Irgendjemand hat ihm in der Pause erzählt, dass es keinen Abendzettel, geschweige denn ein Programmheft gibt. Wenn auch nicht gerade ein Lorbeer für den Veranstalter, der glaubt, es reiche heutzutage schon aus, das Programm auf der Website zu veröffentlichen. Aber so kommt das Publikum in den Genuss einer persönlichen Ansprache. Eine getragene Stimme, in der Müdigkeit so mitschwingt wie die Lust auf das nächste Spiel. Und ganz zum Schluss, im Nachsatz, schwingt ein spitzbübischer Humor mit. Wunderbar. Mit diesem Menschen möchte man sich gern länger unterhalten. Aber dazu ist jetzt keine Zeit.
Foto © O-Ton
Denn es steht noch die Klaviersonate Nr. 21 B-Dur, D960, von Franz Schubert an. Nach den mitreißenden Interpretationen von Händel und Beethoven ist die Angst vor Schubert jetzt verloren. Vermutlich hat man die Klaviersonate so noch nie gehört. Aber damit hat man sie auch noch nie so authentisch, zeitgemäß und als Zusammenarbeit zweier Komponisten gehört. Geziertes geht verloren, Motive werden auf Kosten vorgegebener Tempi sorgsam herausgearbeitet und vollkommen neu erlebt. Say interessiert sich nicht für altertümliche Werktreue, sondern spürt seinen Entdeckungen im Werk nach. Er entreißt die Sonate den üblichen schwülstig-konservativen Darbietungen, seziert sie nicht, sondern filetiert sie, zeigt die kompositorischen Ideen neu – und spannender als einen Krimi. Als die letzte Note verklungen ist, hört man laut und deutlich das „Wow!“ im Saal. Der Applaus des Publikums ersetzt die Klangkulisse von tausend Leuten. Und es dauert nicht lange, bis der Ruf nach der Zugabe laut wird. Die hat Say versprochen und bleibt sie auch nicht schuldig.

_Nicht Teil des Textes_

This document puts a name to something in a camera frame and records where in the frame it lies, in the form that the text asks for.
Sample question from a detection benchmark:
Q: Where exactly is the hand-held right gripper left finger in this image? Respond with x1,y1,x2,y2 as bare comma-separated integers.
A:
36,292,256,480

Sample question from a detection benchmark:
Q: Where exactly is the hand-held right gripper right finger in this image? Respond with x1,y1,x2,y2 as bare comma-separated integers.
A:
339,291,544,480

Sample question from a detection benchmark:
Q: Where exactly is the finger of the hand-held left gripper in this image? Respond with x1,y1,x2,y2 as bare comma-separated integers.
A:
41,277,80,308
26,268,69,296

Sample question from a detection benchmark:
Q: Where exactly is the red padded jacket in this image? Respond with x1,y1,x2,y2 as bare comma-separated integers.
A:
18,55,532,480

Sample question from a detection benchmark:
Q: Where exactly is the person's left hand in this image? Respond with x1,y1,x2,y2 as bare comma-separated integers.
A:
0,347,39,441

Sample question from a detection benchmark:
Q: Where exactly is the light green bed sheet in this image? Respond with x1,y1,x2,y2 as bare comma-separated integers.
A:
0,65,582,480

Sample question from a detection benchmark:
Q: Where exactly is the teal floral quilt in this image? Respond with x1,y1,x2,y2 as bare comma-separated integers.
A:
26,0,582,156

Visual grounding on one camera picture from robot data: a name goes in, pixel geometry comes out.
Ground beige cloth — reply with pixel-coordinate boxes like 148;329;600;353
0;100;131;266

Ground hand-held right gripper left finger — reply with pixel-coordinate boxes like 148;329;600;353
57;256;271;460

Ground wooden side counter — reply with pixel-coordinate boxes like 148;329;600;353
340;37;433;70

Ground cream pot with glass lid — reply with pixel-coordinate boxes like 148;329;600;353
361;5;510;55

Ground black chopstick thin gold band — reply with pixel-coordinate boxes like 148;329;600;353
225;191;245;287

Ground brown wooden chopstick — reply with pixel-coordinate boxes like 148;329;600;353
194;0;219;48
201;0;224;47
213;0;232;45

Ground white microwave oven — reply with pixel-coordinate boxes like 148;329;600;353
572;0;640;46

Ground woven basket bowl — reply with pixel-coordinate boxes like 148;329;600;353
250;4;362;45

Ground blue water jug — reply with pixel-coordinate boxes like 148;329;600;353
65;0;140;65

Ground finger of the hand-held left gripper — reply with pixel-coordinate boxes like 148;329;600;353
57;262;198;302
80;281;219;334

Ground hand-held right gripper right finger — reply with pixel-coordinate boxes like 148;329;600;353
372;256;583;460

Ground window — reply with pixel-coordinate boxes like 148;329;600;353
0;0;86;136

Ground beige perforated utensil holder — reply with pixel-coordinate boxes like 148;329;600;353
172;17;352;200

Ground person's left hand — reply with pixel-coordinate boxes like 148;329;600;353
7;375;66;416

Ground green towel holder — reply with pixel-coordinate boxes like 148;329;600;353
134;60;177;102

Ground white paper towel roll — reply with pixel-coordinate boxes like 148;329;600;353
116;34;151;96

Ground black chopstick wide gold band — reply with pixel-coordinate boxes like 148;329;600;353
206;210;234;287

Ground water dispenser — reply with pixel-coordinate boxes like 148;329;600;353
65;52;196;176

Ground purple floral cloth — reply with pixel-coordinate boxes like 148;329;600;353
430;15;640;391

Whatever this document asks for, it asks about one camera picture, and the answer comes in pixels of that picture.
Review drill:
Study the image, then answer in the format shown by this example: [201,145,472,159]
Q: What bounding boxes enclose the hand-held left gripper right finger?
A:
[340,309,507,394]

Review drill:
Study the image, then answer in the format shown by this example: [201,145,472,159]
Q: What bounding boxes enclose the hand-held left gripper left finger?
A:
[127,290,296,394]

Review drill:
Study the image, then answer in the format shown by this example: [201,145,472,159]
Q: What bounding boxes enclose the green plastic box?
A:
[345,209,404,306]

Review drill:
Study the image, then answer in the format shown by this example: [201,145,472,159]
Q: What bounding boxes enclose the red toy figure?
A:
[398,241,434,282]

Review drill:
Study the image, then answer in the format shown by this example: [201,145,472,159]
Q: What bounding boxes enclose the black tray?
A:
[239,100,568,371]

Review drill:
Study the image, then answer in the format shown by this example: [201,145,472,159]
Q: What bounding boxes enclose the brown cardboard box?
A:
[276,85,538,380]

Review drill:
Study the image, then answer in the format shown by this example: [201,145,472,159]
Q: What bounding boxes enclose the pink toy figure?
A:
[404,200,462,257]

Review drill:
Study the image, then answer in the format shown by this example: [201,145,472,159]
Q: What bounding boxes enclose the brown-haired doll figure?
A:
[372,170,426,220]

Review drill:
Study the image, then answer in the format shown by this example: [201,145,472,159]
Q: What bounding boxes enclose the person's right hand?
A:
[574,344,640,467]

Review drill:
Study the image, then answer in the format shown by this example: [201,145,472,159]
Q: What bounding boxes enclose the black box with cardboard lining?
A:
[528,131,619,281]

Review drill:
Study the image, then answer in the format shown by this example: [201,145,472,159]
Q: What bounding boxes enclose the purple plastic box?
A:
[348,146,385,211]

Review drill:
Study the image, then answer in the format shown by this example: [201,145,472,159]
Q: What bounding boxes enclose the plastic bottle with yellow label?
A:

Schon bei den ersten Akkorden brandet Jubel auf. Denn Say spielt Black Earth. Eine Eigenkomposition, die in türkischen Kinofilmen ebenso vorkommt wie in den dortigen Netflix-Serien. Großartig, wie sich hier Motive türkischer Musik in westeuropäische Elemente einfügen. Nach dieser Zugabe hätten sich Türken und Deutsche die Hände reichen mögen. Aber dann wäre es so etwas wie ein Gottesdienst geworden. Und da wollen wir ja auch nicht übertreiben. Beglückend ist der Abend auch so.
Übertrieben geht es möglicherweise in der kommenden Woche weiter. Denn dann startet zum ersten Mal die Monheim Triennale. Vom 22. bis zum 26. Juni wird es moderne Musik in einem zukunftsweisenden Konzept geben.